Task instructions:
Return only the count of lines in the listing below where the word "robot" appears.

Information:
------------------------------
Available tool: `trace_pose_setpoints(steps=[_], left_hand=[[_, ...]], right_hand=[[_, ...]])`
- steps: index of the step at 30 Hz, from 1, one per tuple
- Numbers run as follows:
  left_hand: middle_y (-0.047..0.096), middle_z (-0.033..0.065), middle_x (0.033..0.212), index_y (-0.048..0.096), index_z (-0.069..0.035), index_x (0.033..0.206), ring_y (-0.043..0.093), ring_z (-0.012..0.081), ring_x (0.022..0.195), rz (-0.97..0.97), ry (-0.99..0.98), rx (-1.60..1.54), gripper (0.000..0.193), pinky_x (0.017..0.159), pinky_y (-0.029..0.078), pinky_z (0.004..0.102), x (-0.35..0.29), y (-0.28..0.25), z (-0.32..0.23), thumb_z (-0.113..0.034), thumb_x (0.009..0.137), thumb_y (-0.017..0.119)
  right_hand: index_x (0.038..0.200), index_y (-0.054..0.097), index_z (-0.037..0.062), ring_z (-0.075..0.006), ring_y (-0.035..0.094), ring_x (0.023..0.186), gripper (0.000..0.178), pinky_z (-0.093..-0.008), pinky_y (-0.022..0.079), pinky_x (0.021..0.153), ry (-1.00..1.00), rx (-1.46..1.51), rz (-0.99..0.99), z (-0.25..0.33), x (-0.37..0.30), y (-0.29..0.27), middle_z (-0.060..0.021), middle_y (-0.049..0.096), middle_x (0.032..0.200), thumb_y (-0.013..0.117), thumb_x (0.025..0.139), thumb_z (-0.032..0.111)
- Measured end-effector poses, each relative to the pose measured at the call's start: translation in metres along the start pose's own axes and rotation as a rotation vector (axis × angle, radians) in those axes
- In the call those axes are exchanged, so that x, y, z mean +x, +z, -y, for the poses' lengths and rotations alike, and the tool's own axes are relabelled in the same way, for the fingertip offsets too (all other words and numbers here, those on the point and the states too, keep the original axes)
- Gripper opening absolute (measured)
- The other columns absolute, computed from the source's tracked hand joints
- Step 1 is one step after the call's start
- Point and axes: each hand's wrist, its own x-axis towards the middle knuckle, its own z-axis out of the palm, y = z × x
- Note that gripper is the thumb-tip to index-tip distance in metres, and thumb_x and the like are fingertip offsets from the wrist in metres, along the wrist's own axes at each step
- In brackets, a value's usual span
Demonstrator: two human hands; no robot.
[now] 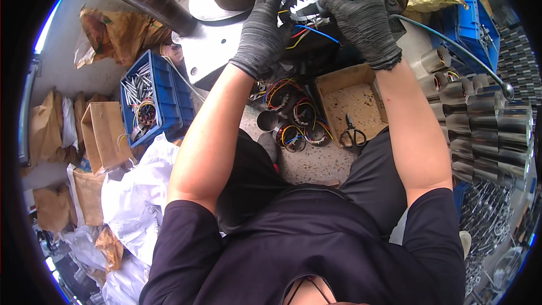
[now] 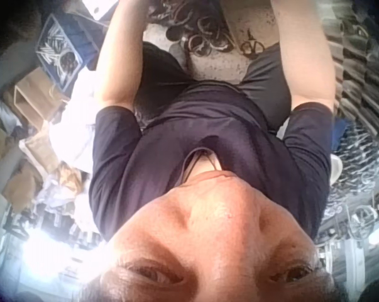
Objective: The recorder uses a press machine and hand tools to assemble and crimp wire-harness components into metal housings.
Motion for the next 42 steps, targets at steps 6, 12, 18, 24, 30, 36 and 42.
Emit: trace_pose_setpoints(steps=[6,12,18,24,30,36,42], left_hand=[[0.060,0.0194,0.124,0.048,-0.023,0.149,0.066,0.0367,0.110,-0.019,0.017,-0.046,0.066,0.094,0.055,0.0434,-0.003,0.002,0.002,-0.002,0.089,0.066],[0.059,0.0186,0.128,0.050,-0.016,0.148,0.064,0.0333,0.116,-0.013,-0.009,-0.135,0.065,0.097,0.054,0.0397,-0.003,0.005,0.010,0.002,0.088,0.066],[0.056,0.0171,0.132,0.049,-0.015,0.150,0.061,0.0296,0.120,0.054,-0.108,-0.313,0.070,0.100,0.054,0.0384,-0.006,0.004,0.014,0.005,0.086,0.068],[0.058,0.0173,0.131,0.049,-0.017,0.150,0.062,0.0308,0.120,0.031,-0.065,-0.289,0.068,0.101,0.053,0.0395,-0.004,0.006,0.011,0.006,0.088,0.066],[0.059,0.0188,0.128,0.051,-0.019,0.149,0.063,0.0336,0.118,-0.003,-0.017,-0.123,0.061,0.101,0.053,0.0405,-0.003,0.000,0.002,0.001,0.092,0.063],[0.059,0.0205,0.124,0.052,-0.019,0.148,0.064,0.0345,0.115,-0.011,-0.003,0.019,0.063,0.099,0.054,0.0409,-0.002,0.000,-0.005,0.001,0.090,0.065],[0.058,0.0099,0.105,0.047,-0.016,0.156,0.056,0.0222,0.092,0.006,0.116,-0.094,0.088,0.086,0.051,0.0333,-0.001,0.009,-0.017,0.016,0.075,0.065]], right_hand=[[0.097,0.075,0.0093,-0.0149,0.072,0.082,0.011,-0.0302,0.060,0.075,-0.093,-0.440,0.069,0.013,0.002,0.000,-0.0050,0.073,0.088,0.074,0.088,0.016],[0.082,0.066,0.0042,-0.0107,0.063,0.063,0.005,-0.0283,0.048,0.055,0.010,0.116,0.128,-0.003,0.010,0.000,-0.0028,0.066,0.069,0.069,0.086,0.004],[0.083,0.067,0.0043,-0.0133,0.063,0.064,0.003,-0.0300,0.050,0.058,-0.034,0.069,-0.036,0.003,0.006,-0.007,-0.0041,0.066,0.068,0.068,0.084,0.005],[0.086,0.067,0.0044,-0.0167,0.065,0.065,0.008,-0.0343,0.052,0.060,-0.222,-0.259,-0.138,0.003,0.004,-0.006,-0.0088,0.064,0.067,0.070,0.083,0.011],[0.086,0.067,0.0046,-0.0219,0.068,0.066,0.011,-0.0366,0.054,0.062,0.018,-0.190,0.014,0.013,0.010,-0.001,-0.0125,0.066,0.068,0.068,0.083,0.015],[0.087,0.068,0.0037,-0.0236,0.067,0.067,0.016,-0.0358,0.053,0.062,-0.021,-0.383,0.105,0.022,0.014,-0.013,-0.0150,0.067,0.070,0.069,0.082,0.018],[0.079,0.065,0.0034,-0.0171,0.063,0.064,0.004,-0.0329,0.051,0.059,-0.178,-0.286,0.195,0.018,0.020,-0.017,-0.0078,0.064,0.067,0.066,0.081,0.001]])
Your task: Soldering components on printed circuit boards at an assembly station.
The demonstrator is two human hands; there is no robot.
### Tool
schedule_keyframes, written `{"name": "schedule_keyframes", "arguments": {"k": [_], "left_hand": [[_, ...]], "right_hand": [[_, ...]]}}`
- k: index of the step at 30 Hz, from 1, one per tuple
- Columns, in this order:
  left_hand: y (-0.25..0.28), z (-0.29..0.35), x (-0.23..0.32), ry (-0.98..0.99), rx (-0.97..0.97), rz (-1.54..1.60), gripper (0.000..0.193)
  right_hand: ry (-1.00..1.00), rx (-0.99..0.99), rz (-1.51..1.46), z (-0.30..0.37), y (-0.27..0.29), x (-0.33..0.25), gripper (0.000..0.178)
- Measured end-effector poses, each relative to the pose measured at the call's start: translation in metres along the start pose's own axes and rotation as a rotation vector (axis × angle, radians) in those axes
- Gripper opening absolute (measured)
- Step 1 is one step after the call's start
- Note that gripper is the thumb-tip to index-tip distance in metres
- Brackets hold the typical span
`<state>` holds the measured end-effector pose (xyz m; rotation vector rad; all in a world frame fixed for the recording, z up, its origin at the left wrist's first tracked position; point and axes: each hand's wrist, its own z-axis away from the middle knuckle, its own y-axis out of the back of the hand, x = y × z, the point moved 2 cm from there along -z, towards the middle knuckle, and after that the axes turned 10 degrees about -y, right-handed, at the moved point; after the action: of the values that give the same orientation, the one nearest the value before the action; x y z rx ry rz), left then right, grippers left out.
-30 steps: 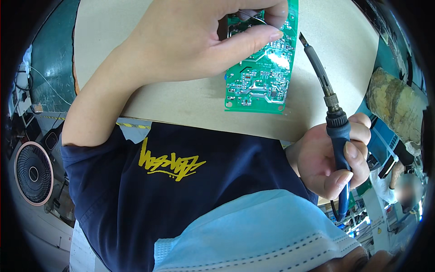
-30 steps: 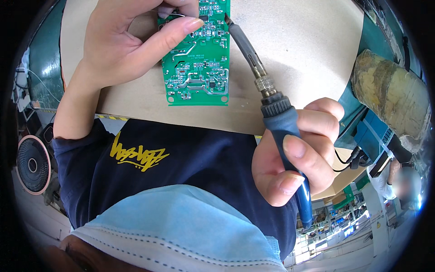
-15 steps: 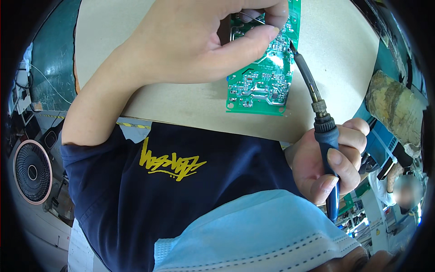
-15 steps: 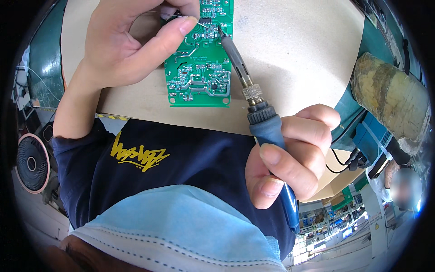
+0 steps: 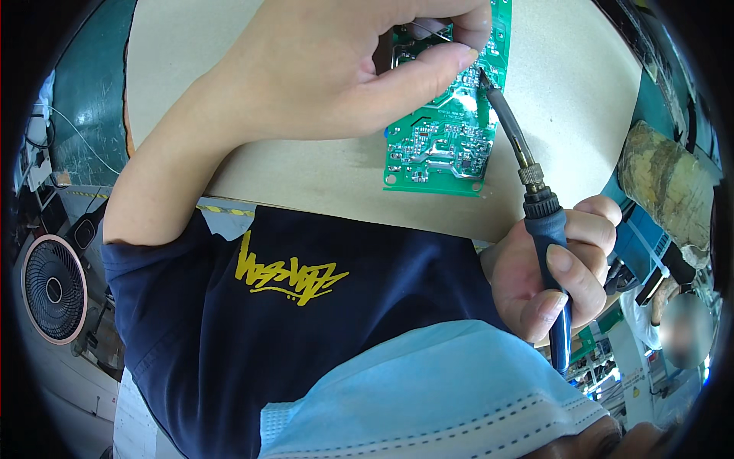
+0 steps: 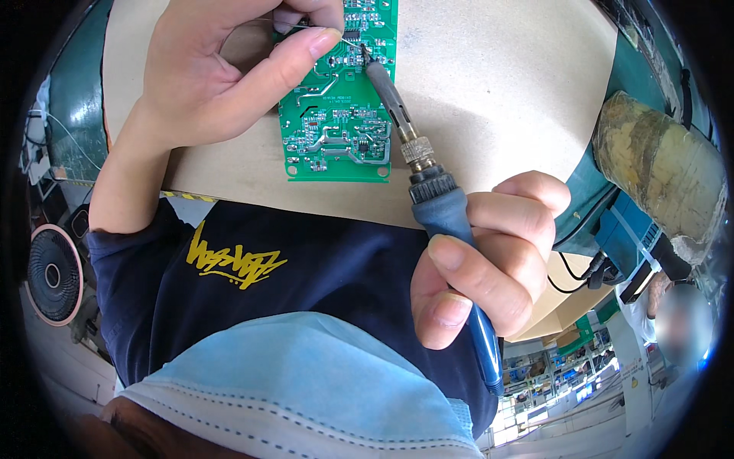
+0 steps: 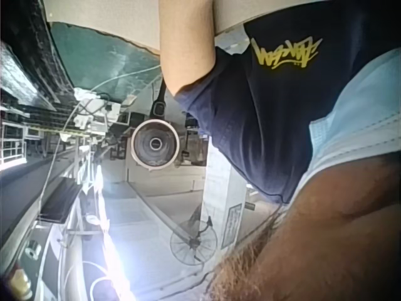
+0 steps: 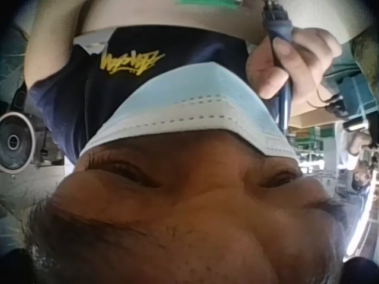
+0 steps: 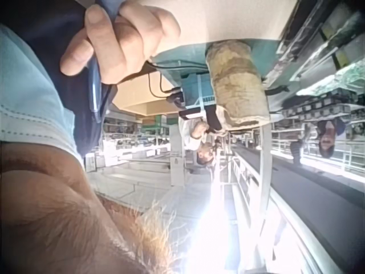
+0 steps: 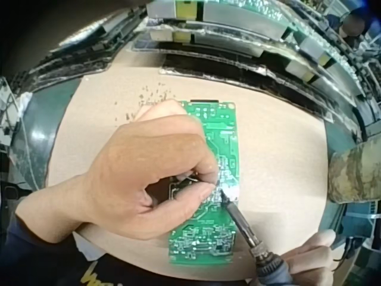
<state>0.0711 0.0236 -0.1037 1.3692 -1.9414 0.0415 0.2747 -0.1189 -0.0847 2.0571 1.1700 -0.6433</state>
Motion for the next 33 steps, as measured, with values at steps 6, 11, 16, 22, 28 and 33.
{"name": "schedule_keyframes", "arguments": {"k": [6,11,16,22,28,33], "left_hand": [[0.007,-0.005,0.003,-0.040,-0.048,-0.075,0.011],[0.008,-0.006,0.004,-0.043,-0.085,-0.114,0.010],[0.006,-0.004,0.000,0.011,-0.039,-0.010,0.009],[0.010,-0.007,0.008,0.126,-0.009,-0.052,0.005],[0.014,-0.010,0.011,0.369,0.092,0.071,0.012],[0.031,-0.020,0.020,0.123,-0.066,-0.248,0.014]], "right_hand": [[0.009,0.063,-0.050,0.002,0.004,0.002,0.031],[-0.023,0.017,-0.121,0.002,0.012,0.008,0.036],[-0.202,0.446,-0.237,0.012,0.029,0.012,0.041],[0.013,0.556,0.251,-0.002,0.091,0.018,0.038],[-0.188,0.494,0.509,0.007,0.099,0.027,0.037],[-0.064,0.413,0.286,0.001,0.068,0.014,0.038]]}}
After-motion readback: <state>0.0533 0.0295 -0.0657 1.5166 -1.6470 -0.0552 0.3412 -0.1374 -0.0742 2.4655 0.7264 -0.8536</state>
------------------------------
Exercise solution:
2